(Beginning of Extracted data)

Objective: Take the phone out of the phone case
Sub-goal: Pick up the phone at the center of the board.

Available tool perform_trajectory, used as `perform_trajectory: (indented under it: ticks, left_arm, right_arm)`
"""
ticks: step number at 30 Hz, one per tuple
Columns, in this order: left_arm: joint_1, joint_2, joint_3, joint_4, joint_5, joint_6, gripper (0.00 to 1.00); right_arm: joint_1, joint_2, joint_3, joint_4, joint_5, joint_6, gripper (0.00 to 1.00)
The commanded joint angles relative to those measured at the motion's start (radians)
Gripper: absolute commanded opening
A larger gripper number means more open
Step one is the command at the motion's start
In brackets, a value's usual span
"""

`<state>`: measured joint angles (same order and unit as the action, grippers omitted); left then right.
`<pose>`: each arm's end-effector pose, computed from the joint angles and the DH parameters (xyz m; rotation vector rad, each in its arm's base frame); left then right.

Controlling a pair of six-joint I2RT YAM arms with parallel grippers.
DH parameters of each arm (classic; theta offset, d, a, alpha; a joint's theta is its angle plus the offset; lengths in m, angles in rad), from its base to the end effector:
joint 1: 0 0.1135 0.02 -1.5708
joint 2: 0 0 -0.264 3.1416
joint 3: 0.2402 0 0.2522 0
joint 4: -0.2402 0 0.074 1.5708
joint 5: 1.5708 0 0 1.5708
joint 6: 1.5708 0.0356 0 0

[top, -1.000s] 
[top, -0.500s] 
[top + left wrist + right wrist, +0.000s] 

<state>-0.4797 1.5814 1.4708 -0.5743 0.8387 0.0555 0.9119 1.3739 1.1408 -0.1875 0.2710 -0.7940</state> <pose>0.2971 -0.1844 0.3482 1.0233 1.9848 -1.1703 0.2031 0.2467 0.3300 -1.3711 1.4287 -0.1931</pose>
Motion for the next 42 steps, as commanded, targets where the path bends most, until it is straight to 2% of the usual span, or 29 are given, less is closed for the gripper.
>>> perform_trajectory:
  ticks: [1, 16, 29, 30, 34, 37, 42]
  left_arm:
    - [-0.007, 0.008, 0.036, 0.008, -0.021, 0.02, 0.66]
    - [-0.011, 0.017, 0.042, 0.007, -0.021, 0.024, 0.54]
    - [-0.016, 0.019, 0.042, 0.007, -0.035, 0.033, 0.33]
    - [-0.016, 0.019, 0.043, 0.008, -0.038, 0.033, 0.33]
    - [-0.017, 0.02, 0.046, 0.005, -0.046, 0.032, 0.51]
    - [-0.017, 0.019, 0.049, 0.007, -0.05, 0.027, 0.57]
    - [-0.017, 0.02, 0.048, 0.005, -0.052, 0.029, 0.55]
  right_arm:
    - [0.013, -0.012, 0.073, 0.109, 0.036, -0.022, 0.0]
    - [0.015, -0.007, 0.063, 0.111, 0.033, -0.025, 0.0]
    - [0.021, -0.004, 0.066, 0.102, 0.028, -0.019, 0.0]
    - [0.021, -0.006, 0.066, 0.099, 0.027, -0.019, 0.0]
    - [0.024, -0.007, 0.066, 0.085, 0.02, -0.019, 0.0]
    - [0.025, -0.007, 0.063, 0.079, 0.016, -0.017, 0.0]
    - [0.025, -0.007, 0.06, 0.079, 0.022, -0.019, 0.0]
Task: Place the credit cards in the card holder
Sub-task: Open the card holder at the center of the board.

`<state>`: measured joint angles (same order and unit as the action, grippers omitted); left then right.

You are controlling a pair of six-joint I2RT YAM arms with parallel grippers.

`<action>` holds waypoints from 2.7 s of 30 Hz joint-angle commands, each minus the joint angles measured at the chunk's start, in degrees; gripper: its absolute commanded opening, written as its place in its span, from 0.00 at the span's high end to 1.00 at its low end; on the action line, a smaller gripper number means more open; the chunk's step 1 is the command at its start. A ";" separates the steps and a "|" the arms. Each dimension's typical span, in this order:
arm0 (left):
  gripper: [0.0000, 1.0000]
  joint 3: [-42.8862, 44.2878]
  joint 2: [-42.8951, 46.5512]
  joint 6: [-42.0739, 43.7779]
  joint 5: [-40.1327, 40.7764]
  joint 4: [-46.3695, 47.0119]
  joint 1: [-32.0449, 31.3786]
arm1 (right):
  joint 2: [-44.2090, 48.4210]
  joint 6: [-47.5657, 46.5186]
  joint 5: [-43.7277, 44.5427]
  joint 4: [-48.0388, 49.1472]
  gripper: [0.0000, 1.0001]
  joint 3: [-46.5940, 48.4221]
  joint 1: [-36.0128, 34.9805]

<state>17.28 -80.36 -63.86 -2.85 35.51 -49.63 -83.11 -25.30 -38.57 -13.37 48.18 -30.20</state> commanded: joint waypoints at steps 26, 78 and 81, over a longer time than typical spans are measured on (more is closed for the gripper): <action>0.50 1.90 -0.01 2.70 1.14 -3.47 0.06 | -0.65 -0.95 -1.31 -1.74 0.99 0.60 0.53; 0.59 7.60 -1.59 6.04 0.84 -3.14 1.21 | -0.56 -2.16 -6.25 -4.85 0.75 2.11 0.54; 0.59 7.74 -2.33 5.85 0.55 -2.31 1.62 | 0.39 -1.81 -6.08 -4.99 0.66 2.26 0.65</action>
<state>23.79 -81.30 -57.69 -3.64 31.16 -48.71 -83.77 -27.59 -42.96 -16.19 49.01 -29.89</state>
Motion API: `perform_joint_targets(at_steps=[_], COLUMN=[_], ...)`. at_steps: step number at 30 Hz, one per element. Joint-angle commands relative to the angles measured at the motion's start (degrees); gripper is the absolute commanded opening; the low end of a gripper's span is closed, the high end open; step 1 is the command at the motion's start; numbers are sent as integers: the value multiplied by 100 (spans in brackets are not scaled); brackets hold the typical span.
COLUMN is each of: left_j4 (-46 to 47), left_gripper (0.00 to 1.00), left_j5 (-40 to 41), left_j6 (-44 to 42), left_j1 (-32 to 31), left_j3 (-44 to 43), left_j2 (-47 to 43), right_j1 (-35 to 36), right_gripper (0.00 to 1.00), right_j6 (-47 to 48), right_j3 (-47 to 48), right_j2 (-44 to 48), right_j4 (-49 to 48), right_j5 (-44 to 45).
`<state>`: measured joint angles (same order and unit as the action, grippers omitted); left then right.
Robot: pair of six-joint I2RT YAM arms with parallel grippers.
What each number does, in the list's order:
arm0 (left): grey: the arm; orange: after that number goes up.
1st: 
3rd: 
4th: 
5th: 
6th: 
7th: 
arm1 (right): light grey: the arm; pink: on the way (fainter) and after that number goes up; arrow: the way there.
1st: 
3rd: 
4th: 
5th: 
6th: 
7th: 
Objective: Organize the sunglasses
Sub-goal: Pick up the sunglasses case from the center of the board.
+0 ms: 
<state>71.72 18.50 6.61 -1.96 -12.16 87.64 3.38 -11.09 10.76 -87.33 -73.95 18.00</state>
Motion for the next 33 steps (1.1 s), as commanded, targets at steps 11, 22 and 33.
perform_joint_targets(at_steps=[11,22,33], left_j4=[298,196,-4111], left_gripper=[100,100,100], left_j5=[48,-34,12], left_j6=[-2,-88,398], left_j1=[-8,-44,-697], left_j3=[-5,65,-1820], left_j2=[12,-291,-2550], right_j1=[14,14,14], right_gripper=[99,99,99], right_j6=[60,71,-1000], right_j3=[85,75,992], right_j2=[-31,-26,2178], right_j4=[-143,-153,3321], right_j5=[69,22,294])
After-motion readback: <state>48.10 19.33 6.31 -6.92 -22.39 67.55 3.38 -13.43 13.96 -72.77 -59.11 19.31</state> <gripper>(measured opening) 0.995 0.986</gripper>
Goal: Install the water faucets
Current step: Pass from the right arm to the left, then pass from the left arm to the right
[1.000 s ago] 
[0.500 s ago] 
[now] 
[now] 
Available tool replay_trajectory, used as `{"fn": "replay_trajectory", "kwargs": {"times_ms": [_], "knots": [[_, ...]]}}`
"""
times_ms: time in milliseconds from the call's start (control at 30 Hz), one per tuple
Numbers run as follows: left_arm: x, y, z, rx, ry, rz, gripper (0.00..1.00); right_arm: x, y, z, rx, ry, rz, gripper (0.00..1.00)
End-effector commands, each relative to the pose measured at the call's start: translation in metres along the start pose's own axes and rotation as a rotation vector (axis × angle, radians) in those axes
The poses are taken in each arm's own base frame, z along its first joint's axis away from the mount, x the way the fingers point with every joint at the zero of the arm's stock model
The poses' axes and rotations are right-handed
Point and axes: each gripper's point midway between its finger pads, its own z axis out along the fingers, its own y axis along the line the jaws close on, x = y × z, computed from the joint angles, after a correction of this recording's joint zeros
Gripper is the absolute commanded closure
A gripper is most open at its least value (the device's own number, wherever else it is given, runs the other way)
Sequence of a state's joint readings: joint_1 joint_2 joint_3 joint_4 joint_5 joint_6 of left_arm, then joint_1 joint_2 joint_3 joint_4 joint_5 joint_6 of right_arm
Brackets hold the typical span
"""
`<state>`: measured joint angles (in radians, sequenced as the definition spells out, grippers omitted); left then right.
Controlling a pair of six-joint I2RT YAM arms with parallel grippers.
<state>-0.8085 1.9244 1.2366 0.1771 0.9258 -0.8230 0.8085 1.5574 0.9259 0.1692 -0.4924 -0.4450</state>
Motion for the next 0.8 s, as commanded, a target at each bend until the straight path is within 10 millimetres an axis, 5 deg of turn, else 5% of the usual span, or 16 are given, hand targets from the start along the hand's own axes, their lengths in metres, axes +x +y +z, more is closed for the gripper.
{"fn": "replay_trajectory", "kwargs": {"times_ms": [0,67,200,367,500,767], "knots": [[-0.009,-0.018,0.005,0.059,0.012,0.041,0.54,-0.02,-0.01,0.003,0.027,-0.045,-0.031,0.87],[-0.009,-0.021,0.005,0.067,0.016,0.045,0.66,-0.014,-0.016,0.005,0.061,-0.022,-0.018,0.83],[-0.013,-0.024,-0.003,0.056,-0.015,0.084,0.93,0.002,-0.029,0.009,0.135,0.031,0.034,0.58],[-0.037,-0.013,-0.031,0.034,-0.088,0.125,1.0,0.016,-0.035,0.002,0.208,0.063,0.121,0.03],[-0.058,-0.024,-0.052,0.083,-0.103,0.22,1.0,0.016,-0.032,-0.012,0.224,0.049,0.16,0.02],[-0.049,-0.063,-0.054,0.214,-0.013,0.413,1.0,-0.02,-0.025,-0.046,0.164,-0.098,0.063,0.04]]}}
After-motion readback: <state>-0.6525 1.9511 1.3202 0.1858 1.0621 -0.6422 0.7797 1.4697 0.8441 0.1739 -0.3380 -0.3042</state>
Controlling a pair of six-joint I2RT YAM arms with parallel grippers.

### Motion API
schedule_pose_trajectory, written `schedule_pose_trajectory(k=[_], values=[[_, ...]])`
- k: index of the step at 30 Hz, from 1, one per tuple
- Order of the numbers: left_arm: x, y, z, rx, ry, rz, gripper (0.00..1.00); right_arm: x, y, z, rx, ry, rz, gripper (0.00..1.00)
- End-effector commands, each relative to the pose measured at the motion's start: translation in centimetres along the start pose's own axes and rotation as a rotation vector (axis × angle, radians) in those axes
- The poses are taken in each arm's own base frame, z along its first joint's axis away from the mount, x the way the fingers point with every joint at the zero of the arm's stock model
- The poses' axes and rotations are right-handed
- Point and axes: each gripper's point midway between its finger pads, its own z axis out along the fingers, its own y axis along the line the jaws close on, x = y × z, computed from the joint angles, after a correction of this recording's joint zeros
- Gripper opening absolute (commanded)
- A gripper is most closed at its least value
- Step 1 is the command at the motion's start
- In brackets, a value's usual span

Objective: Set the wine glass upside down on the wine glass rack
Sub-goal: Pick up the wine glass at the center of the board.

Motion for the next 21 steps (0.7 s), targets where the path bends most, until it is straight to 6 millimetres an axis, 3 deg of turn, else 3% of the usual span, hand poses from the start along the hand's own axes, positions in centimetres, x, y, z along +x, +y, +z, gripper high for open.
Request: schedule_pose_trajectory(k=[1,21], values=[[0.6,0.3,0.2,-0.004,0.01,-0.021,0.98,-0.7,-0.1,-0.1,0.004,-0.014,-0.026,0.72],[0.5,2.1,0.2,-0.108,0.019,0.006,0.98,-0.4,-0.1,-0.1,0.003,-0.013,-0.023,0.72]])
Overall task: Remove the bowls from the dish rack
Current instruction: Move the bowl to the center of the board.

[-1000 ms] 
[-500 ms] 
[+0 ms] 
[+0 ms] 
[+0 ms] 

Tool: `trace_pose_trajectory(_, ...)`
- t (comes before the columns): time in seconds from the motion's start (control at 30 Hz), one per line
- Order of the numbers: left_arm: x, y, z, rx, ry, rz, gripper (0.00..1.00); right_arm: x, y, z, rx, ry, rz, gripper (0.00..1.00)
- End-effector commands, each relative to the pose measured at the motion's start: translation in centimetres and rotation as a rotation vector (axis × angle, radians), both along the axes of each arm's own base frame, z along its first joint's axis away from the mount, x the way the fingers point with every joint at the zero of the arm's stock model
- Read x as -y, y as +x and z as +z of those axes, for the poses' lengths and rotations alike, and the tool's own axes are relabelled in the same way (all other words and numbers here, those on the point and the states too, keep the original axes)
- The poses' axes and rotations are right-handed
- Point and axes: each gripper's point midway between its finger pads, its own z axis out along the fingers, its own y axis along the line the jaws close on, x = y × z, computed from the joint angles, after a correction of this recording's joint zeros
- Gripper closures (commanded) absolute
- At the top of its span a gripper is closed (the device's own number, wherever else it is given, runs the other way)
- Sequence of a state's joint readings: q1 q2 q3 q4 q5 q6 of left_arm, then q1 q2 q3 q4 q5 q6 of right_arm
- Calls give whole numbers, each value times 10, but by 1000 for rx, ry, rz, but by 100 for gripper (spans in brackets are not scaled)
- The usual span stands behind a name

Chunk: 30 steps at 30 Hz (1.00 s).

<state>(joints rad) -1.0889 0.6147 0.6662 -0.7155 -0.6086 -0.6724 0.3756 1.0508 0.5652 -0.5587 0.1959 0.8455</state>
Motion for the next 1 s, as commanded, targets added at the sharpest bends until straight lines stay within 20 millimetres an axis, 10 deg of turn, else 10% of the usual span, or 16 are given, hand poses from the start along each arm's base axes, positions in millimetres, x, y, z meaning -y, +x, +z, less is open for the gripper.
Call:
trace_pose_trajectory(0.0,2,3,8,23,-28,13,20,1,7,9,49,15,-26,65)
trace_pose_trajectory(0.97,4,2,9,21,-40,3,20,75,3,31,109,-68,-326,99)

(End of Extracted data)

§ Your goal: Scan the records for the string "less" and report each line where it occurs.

§ Solution to this exercise:
Motion for the next 42 steps, as commanded, targets where the path bends most, until it is straight to 2% of the usual span, or 29 are given, less is closed for the gripper.
Motion for the next 1 s, as commanded, targets added at the sharpest bends until straight lines stay within 20 millimetres an axis, 10 deg of turn, else 10% of the usual span, or 16 are given, hand poses from the start along each arm's base axes, positions in millimetres, x, y, z meaning -y, +x, +z, less is open for the gripper.

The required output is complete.